- **Activity**: From the entries below, output the line with "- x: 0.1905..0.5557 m" and each following line up to and including the line with "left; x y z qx", exactly as written.

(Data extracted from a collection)
BEGIN
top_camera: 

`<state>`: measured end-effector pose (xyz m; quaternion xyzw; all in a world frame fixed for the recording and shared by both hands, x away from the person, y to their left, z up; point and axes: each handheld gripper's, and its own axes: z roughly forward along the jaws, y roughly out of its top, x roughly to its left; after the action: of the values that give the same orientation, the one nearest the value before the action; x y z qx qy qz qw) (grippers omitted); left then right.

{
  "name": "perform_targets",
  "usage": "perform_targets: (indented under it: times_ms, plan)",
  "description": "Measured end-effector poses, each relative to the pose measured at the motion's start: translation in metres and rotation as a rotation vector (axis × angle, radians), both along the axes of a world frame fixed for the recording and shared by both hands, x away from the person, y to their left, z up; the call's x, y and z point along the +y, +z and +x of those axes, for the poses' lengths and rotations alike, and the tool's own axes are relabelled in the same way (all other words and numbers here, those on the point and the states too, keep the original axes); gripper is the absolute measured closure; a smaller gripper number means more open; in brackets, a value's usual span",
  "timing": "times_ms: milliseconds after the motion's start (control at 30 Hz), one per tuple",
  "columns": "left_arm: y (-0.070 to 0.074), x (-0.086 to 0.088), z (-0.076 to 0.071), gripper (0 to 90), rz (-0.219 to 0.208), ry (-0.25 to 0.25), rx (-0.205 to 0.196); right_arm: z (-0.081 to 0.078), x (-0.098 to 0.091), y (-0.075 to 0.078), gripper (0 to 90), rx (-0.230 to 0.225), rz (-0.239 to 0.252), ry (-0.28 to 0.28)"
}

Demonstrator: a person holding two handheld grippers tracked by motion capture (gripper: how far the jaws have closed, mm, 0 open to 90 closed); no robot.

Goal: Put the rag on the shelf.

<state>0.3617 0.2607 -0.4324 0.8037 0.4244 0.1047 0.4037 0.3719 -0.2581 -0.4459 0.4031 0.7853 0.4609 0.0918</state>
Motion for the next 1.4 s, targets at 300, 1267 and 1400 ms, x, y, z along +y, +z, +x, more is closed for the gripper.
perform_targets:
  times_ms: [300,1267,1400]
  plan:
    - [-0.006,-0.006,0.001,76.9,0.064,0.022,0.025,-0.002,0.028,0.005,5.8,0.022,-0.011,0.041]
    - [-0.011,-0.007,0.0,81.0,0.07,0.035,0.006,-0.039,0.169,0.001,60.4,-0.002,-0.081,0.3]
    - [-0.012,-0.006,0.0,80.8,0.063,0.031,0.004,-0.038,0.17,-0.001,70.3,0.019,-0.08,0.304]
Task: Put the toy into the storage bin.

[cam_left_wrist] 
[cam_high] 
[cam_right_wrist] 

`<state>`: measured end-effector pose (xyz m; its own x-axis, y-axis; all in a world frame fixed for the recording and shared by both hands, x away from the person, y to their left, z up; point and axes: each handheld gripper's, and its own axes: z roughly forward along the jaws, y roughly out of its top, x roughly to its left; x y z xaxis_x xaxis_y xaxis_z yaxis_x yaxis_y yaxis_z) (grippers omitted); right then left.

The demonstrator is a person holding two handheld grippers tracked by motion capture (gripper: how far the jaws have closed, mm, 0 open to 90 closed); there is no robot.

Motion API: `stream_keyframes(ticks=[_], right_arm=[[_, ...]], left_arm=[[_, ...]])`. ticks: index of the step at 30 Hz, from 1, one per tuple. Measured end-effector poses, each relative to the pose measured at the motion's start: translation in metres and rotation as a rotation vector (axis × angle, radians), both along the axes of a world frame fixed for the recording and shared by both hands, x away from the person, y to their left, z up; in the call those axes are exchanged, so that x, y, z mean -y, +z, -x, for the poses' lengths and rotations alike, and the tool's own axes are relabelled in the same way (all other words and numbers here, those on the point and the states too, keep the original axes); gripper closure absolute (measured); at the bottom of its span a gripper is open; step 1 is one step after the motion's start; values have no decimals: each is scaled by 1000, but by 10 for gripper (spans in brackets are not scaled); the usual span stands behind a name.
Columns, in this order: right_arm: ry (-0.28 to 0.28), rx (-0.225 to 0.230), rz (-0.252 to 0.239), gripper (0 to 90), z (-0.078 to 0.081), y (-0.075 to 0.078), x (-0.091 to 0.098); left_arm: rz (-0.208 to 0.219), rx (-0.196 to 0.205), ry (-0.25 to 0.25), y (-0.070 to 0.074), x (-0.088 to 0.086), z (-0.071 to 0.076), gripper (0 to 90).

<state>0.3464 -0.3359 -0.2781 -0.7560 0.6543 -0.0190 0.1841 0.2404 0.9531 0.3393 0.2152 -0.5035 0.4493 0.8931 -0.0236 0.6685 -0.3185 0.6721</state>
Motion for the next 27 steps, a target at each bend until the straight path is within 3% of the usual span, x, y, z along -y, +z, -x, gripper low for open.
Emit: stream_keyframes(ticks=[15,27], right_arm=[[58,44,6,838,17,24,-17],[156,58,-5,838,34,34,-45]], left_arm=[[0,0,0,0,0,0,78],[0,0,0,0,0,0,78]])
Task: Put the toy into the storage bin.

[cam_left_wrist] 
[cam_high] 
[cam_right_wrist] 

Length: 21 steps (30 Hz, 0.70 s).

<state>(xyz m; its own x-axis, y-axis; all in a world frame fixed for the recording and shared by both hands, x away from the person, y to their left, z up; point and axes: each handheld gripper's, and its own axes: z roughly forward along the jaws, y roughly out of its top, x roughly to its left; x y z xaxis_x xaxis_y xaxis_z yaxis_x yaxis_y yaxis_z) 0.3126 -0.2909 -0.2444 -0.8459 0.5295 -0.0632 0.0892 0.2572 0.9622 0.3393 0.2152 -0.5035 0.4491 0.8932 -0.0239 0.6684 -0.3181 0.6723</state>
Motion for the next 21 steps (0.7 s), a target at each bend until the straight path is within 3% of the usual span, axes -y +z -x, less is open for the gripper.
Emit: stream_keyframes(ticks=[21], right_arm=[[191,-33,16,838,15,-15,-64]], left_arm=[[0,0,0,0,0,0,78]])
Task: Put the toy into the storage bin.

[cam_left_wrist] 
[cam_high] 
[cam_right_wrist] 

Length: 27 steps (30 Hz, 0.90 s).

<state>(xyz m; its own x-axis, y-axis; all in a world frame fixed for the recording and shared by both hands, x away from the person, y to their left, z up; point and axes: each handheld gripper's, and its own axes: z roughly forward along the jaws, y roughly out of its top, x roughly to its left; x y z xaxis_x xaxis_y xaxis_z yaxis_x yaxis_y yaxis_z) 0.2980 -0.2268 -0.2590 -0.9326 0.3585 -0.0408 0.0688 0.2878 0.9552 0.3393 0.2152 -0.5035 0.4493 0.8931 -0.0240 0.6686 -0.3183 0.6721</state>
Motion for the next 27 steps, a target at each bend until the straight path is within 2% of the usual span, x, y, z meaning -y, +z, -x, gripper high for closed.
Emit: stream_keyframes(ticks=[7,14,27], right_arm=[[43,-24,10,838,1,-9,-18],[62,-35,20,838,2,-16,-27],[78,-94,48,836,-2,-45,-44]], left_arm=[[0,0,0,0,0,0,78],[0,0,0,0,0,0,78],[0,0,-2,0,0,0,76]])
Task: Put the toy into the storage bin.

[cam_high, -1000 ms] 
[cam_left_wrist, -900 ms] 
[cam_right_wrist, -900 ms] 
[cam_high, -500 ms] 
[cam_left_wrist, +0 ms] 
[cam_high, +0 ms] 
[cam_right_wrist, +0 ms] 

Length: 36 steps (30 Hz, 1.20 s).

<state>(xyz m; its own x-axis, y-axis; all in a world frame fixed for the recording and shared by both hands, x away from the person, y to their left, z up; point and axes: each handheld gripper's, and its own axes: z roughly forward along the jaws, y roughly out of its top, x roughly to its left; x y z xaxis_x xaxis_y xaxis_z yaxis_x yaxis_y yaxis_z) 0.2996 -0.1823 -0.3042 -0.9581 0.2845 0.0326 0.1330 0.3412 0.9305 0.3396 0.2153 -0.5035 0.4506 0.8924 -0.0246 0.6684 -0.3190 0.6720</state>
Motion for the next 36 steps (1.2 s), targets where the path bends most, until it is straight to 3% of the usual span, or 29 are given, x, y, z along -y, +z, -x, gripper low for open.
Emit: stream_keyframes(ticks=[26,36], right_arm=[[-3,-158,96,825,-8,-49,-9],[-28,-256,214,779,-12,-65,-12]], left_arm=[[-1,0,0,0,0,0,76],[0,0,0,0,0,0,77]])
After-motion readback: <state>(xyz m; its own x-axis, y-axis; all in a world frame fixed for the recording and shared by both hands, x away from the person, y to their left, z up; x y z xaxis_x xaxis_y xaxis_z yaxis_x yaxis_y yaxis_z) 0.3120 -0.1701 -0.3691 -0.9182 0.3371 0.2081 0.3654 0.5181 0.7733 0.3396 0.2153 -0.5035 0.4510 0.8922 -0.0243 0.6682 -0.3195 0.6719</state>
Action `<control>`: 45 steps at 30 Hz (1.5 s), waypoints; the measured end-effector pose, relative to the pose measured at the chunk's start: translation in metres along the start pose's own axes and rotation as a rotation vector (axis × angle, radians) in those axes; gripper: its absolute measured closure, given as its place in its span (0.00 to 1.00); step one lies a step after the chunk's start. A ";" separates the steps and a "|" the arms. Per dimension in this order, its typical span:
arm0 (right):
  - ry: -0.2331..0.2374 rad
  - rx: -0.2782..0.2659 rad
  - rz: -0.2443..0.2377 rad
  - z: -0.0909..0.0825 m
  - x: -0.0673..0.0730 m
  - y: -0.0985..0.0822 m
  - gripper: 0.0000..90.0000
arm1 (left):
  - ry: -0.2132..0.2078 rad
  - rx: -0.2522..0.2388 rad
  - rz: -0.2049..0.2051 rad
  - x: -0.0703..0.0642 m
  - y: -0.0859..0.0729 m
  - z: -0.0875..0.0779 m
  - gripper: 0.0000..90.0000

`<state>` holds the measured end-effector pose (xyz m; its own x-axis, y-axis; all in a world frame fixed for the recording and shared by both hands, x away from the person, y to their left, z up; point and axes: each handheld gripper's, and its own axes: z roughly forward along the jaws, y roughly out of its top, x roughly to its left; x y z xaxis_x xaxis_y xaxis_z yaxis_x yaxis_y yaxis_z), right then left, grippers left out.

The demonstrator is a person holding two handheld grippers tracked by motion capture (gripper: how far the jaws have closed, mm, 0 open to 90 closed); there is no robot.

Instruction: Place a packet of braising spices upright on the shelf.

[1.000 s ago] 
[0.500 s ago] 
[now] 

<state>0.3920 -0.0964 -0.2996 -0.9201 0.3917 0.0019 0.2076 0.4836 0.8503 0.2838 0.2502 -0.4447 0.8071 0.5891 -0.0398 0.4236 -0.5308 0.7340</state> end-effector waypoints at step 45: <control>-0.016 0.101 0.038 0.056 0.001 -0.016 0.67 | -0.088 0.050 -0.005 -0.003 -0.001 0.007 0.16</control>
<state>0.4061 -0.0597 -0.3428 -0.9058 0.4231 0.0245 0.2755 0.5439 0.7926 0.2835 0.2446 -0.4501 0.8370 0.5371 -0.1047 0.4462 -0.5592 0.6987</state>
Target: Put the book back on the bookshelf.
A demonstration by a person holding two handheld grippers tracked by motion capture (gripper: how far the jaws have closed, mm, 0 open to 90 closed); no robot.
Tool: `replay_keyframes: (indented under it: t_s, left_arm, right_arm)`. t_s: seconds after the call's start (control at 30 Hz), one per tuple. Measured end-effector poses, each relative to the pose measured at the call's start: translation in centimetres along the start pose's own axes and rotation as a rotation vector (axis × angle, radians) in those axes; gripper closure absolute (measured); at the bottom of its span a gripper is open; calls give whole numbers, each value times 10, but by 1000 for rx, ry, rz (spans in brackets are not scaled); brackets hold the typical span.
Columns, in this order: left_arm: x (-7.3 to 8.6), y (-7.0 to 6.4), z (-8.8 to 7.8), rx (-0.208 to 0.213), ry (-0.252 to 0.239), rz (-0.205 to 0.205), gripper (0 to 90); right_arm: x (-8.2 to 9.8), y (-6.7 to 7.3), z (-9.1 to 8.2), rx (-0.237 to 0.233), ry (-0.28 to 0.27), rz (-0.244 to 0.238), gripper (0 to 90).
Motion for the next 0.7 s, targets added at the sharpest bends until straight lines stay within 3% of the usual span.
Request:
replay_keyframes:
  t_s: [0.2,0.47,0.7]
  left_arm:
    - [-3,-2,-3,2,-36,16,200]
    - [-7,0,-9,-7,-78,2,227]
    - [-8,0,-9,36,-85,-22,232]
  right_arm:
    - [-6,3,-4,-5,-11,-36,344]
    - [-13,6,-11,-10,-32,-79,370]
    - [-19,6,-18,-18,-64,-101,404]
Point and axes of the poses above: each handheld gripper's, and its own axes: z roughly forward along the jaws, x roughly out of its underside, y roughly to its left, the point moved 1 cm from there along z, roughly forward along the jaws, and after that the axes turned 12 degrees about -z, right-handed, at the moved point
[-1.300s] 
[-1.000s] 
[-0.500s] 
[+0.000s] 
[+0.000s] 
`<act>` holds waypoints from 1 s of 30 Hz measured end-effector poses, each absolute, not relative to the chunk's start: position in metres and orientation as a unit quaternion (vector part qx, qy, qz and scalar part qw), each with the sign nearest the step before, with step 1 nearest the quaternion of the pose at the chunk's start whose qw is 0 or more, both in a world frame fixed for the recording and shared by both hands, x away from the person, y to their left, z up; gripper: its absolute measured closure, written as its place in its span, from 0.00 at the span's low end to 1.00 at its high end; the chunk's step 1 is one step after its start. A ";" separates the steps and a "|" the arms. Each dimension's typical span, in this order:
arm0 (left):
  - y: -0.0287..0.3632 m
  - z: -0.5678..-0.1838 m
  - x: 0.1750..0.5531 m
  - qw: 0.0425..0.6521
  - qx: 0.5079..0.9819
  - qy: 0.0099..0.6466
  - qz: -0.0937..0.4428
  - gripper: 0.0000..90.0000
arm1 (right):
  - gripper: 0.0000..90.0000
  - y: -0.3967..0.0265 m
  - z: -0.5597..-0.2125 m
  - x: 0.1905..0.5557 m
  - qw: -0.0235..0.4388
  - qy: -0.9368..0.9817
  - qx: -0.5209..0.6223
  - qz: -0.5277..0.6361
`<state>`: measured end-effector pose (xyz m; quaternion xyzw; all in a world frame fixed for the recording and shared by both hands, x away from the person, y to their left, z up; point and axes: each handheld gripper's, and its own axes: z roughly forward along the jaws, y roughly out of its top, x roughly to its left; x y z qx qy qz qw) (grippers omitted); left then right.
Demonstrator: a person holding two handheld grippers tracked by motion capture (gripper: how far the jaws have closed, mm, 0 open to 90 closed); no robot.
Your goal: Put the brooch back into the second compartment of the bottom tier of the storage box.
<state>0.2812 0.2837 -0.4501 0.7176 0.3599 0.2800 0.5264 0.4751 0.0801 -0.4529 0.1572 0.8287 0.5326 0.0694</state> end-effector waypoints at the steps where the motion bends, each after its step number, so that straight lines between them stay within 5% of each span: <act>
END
- **Exercise solution**:
  - x: 0.1905..0.5557 m
  - qw: -0.0235..0.4388
  - qy: -0.9368..0.9817
  - qx: -0.5209..0.6223
  - qz: -0.5277..0.6361
`<state>`: measured end-effector pose (xyz m; quaternion xyzw; all in a world frame fixed for the recording and shared by both hands, x away from the person, y to their left, z up; point and axes: each handheld gripper's, and its own axes: z roughly forward along the jaws, y roughly out of its top, x roughly to its left; x y z qx qy qz qw) (grippers omitted); left then right.

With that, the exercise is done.